**Problem details:** Repeat all the records, precisely as given.

[Items from a data source]
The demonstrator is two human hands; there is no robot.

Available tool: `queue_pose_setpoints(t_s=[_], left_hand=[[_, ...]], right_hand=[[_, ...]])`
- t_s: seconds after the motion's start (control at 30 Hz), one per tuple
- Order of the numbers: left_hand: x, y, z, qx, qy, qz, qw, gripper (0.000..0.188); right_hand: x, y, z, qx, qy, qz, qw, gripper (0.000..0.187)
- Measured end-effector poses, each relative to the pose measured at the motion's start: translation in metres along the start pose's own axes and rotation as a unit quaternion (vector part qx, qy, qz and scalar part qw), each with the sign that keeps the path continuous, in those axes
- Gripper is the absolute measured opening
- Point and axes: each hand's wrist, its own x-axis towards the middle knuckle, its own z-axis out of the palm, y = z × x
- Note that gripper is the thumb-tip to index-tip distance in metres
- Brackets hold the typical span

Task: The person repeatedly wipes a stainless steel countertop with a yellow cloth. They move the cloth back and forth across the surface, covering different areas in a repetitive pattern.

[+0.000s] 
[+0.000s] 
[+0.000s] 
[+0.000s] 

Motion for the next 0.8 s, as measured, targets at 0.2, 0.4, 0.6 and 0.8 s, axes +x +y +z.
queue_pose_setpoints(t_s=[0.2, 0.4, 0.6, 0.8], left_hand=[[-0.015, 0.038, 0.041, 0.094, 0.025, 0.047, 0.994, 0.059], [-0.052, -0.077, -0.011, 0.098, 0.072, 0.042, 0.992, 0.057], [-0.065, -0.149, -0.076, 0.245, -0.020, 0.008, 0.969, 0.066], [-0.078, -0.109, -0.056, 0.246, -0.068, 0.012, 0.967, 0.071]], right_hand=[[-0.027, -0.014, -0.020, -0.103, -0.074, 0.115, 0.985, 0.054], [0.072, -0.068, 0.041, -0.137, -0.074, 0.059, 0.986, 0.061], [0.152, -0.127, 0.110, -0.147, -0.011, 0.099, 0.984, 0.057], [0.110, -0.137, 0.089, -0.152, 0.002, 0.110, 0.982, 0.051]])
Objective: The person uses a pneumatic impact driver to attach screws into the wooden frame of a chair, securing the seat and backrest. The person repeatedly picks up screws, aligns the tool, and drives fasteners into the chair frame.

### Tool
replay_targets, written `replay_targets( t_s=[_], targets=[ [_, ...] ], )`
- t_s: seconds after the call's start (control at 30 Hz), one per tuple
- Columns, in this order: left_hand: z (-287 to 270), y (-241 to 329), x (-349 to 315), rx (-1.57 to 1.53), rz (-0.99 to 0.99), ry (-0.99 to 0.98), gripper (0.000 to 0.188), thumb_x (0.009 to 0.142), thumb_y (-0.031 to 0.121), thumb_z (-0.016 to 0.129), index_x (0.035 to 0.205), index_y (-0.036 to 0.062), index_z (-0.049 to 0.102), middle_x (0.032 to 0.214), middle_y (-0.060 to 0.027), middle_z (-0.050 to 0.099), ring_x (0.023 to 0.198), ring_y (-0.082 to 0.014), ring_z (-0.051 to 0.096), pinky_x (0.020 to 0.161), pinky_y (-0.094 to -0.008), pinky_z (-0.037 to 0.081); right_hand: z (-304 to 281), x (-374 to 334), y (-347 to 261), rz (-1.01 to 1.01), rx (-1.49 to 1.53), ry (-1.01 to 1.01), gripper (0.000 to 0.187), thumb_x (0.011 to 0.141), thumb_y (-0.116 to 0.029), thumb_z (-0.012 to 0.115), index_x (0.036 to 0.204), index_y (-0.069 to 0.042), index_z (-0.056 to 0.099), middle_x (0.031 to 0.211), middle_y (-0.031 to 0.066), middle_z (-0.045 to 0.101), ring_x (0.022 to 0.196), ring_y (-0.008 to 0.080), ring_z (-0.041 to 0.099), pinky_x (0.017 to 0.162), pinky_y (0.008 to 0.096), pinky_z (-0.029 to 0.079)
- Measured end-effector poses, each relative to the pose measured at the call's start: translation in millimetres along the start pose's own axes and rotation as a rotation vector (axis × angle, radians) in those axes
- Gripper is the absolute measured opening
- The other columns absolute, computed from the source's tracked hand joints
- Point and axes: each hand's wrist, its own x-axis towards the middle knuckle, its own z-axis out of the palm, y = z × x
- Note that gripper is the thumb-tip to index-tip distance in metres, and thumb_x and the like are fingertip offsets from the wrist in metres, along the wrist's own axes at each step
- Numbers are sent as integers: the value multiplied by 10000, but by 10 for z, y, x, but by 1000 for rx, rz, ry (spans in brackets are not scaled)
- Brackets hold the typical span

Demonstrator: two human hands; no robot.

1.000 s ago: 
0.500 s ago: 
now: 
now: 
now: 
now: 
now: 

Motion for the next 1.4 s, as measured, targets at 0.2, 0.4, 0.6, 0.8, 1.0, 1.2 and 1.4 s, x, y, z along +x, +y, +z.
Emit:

**Solved exercise:**
The demonstrator is two human hands; there is no robot.

Available tool: `queue_pose_setpoints(t_s=[_], left_hand=[[_, ...]], right_hand=[[_, ...]])`
- t_s: seconds after the motion's start (control at 30 Hz), one per tuple
- Order of the numbers: left_hand: x, y, z, qx, qy, qz, qw, gripper (0.000..0.188); right_hand: x, y, z, qx, qy, qz, qw, gripper (0.000..0.187)
- Measured end-effector poses, each relative to the pose measured at the motion's start: translation in metres along the start pose's own axes and rotation as a unit quaternion (vector part qx, qy, qz and scalar part qw), each with the sign that keeps the path continuous, in those axes
- Gripper is the absolute measured opening
- Point and axes: each hand's wrist, its own x-axis towards the middle knuckle, its own z-axis out of the palm, y = z × x
- Note that gripper is the thumb-tip to index-tip distance in metres
- Brackets hold the typical span

Task: The person repeatedly wipes a stainless steel countertop with a yellow cloth. They move the cloth back and forth across the surface, covering different areas in a repetitive pattern.

[+0.000s] 
[+0.000s] 
[+0.000s] 
[+0.000s] 

Motion for the next 0.8 s, as measured, targets at 0.2, 0.4, 0.6 and 0.8 s, axes +x +y +z.
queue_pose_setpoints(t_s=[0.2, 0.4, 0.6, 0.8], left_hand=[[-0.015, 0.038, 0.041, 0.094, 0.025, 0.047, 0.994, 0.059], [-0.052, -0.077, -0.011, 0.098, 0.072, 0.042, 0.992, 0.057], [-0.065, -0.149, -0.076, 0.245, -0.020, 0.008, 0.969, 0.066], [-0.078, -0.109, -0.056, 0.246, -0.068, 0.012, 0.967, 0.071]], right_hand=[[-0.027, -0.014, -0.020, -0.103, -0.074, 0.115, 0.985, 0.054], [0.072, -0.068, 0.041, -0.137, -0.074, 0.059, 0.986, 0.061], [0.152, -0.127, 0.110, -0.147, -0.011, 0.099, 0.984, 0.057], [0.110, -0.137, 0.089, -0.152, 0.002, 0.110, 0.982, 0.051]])
Objective: The person uses a pneumatic impact driver to attach screws into the wooden frame of a chair, securing the seat and backrest. The person repeatedly picks up screws, aligns the tool, and drives fasteners into the chair frame.

### Tool
replay_targets, written `replay_targets( t_s=[_], targets=[ [_, ...] ], )`
- t_s: seconds after the call's start (control at 30 Hz), one per tuple
- Columns, in this order: left_hand: z (-287 to 270), y (-241 to 329), x (-349 to 315), rx (-1.57 to 1.53), rz (-0.99 to 0.99), ry (-0.99 to 0.98), gripper (0.000 to 0.188), thumb_x (0.009 to 0.142), thumb_y (-0.031 to 0.121), thumb_z (-0.016 to 0.129), index_x (0.035 to 0.205), index_y (-0.036 to 0.062), index_z (-0.049 to 0.102), middle_x (0.032 to 0.214), middle_y (-0.060 to 0.027), middle_z (-0.050 to 0.099), ring_x (0.023 to 0.198), ring_y (-0.082 to 0.014), ring_z (-0.051 to 0.096), pinky_x (0.020 to 0.161), pinky_y (-0.094 to -0.008), pinky_z (-0.037 to 0.081); right_hand: z (-304 to 281), x (-374 to 334), y (-347 to 261), rz (-1.01 to 1.01), rx (-1.49 to 1.53), ry (-1.01 to 1.01), gripper (0.000 to 0.187), thumb_x (0.011 to 0.141), thumb_y (-0.116 to 0.029), thumb_z (-0.012 to 0.115), index_x (0.036 to 0.204), index_y (-0.069 to 0.042), index_z (-0.056 to 0.099), middle_x (0.031 to 0.211), middle_y (-0.031 to 0.066), middle_z (-0.045 to 0.101), ring_x (0.022 to 0.196), ring_y (-0.008 to 0.080), ring_z (-0.041 to 0.099), pinky_x (0.017 to 0.162), pinky_y (0.008 to 0.096), pinky_z (-0.029 to 0.079)
- Measured end-effector poses, each relative to the pose measured at the call's start: translation in millimetres along the start pose's own axes and rotation as a rotation vector (axis × angle, radians) in those axes
- Gripper is the absolute measured opening
- The other columns absolute, computed from the source's tracked hand joints
- Point and axes: each hand's wrist, its own x-axis towards the middle knuckle, its own z-axis out of the palm, y = z × x
- Note that gripper is the thumb-tip to index-tip distance in metres, and thumb_x and the like are fingertip offsets from the wrist in metres, along the wrist's own axes at each step
- Numbers are sent as integers: the value multiplied by 10000, but by 10 for z, y, x, but by 1000 for rx, rz, ry (spans in brackets are not scaled)
- Brackets hold the typical span

Demonstrator: two human hands; no robot.

1.000 s ago: 
0.500 s ago: 
now: 
now: 
now: 
now: 
now: 

Motion for the next 1.4 s, as measured, targets at 0.2, 0.4, 0.6, 0.8, 1.0, 1.2 and 1.4 s, x, y, z along +x, +y, +z.
Emit:

This output is complete, and the exercise is done.